Once established, he realized that Detroit had developed a sustainable fringe performance scene in his absence. "There was nothing when I left," he now says, still utterly surprised. "There was no fire, no cabaret, no burlesque, no cirque stuff. Certainly nothing like the alternative arts like we have now."

He found that other performers were not only welcoming, they wanted to play against this rubber-faced character. The burlesque gals asked first, and once he established his friendships with them, it smoothed the way to more established stage shows, such as Theatre Bizarre, Torch with a Twist, and the Dirty Show. It's worth noting that the cheekier the production, the more seamlessly he's found a way in, which has meant that over the last 12 years he has wound up in the company of some very pretty ladies.

"Actually, girls started asking me to work with them as a model," he says. "I didn't want to turn anything down. I wanted to see what that felt like, taking their direction, and sharing their direction. And that's how I met so many wonderful men and women just by doing something as easy as standing there."

He says he enjoys seeing how people use his character, which keeps his imagination nimble.

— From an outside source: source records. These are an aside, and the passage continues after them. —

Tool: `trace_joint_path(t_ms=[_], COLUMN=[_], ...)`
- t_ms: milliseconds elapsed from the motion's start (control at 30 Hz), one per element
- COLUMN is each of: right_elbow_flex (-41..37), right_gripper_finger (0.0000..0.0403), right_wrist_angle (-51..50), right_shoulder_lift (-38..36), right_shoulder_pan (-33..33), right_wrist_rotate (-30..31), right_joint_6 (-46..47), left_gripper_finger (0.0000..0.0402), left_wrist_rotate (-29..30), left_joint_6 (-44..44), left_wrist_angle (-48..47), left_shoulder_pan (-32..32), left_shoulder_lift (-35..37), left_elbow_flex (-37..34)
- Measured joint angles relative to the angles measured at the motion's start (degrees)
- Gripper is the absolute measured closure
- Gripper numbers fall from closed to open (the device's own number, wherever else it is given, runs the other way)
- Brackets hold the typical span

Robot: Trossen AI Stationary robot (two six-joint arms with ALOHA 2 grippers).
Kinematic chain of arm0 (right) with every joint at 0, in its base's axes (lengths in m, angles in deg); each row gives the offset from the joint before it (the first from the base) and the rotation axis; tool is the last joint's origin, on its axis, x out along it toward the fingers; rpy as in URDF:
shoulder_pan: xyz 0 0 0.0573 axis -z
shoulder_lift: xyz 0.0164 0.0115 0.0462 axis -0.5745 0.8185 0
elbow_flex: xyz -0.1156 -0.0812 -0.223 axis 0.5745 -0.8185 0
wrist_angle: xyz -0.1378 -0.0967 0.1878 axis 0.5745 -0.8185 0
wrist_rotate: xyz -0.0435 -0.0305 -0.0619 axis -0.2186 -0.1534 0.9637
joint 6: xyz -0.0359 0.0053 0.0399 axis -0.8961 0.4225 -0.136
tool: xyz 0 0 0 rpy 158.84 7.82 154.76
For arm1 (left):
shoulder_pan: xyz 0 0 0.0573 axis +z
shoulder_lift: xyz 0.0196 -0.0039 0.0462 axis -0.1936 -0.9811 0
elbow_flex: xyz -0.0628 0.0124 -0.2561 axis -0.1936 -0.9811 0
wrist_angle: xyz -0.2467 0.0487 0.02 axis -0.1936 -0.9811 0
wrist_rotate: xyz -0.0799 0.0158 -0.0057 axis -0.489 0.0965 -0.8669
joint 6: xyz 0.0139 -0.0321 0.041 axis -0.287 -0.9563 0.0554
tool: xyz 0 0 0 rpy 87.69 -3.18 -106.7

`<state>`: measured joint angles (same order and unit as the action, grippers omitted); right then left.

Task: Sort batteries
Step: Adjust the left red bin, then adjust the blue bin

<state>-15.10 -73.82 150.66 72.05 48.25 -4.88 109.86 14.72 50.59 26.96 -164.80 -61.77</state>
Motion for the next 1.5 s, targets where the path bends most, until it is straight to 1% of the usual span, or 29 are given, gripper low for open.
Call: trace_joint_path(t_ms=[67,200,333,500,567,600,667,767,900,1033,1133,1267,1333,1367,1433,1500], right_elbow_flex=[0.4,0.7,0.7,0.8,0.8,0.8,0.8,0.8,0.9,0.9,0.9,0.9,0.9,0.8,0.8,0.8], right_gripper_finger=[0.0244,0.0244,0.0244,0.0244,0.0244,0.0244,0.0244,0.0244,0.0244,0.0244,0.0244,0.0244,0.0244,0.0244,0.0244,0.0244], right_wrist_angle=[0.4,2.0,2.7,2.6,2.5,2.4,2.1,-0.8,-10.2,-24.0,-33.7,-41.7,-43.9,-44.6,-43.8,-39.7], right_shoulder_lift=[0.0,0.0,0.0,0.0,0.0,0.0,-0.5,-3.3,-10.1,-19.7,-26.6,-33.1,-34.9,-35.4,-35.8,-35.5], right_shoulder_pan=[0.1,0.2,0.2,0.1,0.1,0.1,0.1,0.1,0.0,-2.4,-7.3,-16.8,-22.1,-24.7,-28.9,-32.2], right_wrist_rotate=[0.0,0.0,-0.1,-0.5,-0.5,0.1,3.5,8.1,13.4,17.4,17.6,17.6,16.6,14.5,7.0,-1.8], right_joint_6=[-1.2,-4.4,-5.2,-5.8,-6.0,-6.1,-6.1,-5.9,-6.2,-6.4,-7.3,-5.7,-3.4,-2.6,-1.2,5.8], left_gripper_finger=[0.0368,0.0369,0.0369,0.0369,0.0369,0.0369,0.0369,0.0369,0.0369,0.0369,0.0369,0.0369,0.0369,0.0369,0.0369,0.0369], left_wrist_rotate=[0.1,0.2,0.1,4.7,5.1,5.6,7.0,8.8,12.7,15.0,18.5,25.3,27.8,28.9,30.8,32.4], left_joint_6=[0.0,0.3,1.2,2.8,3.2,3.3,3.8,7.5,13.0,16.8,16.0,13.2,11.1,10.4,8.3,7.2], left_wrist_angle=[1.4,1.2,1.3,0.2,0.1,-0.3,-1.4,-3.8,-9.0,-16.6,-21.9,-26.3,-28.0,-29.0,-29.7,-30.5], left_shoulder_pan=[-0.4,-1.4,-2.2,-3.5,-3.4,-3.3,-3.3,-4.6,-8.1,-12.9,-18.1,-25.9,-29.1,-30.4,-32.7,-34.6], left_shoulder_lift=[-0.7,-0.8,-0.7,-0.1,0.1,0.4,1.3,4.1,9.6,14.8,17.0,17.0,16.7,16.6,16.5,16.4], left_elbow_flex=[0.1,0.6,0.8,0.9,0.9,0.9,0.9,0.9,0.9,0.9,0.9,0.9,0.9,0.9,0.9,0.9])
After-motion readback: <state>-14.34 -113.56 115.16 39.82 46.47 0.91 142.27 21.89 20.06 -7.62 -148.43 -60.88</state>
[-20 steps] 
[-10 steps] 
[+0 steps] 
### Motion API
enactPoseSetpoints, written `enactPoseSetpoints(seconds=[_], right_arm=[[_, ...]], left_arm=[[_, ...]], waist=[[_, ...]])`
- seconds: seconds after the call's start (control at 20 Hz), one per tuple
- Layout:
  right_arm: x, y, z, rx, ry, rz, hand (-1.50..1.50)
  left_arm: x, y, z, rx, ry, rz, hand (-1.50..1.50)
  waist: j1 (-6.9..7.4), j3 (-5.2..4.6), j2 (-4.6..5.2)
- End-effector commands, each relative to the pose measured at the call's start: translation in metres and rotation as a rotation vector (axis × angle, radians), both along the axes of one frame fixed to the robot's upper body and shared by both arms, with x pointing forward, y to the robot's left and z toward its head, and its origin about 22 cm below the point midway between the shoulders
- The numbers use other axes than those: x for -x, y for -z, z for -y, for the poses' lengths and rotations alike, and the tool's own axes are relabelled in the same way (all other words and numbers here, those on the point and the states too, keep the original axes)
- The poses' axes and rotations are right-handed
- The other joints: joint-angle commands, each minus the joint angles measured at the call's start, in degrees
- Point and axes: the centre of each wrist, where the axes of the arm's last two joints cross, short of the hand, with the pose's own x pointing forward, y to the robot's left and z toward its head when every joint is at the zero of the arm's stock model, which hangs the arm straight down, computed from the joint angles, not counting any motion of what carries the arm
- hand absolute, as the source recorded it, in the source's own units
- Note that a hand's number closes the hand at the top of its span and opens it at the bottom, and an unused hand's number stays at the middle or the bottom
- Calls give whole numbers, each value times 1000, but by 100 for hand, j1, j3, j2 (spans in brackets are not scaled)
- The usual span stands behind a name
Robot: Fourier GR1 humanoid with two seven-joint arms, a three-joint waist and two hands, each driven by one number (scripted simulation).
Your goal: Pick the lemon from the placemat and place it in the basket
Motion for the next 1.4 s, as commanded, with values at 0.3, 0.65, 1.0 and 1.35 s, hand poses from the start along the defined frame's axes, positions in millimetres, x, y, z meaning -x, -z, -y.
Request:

"Basically," he says, "I was working with other people trying to broaden what Satori was. I had the opportunity to do some photo shoots, and they took Satori into something else, whether into fetish or erotica. Satori Circus can do that."

Not everybody gets it, of course.

"I've had people dog me," he says. "A clown with makeup on taking off his shirt! What does that mean?"

But it doesn't get him down. It energizes him. Perhaps that's the secret of his longevity.

"This is why we do this stuff," he says. "It's to rock and roll, man. To get out there. To get shit thrown at you and see how you respond. Stab me. Shoot me. Throw something at me. I love having a reaction from the audience. It makes me happy. It makes me solid."

Metro Detroiters will have a chance to see that reaction — and to react themselves — at this week's big show at the Crofoot. It's called These Are My Friends, and it will feature Jose Pace, Lushes LaMoan, Scotty D., F.A.H. Corps, the Theatre Bizarre Orchestra, as well as a song or two from Taylor's lounge-singer alter ego, Konrad Lee.

The proceedings that evening will be immortalized as part of a documentary film with the working title Being Satori Circus. That film should be coming out this September, to coincide with the 30th anniversary of that first Satori Circus performance all those years ago. In a way, the performance will inaugurate a long look back. Taylor says it should get a premiere in time for his planned 30th anniversary event at Tangent Gallery in late September.

These Are My Friends starts at 8 p.m. on Saturday, Feb. 10 at the Crofoot Ballroom, 1 S. Saginaw St., Pontiac; 248-858-9333; advance tickets available at ticketweb.com or at the box office; $30 at the door; 18 and older only.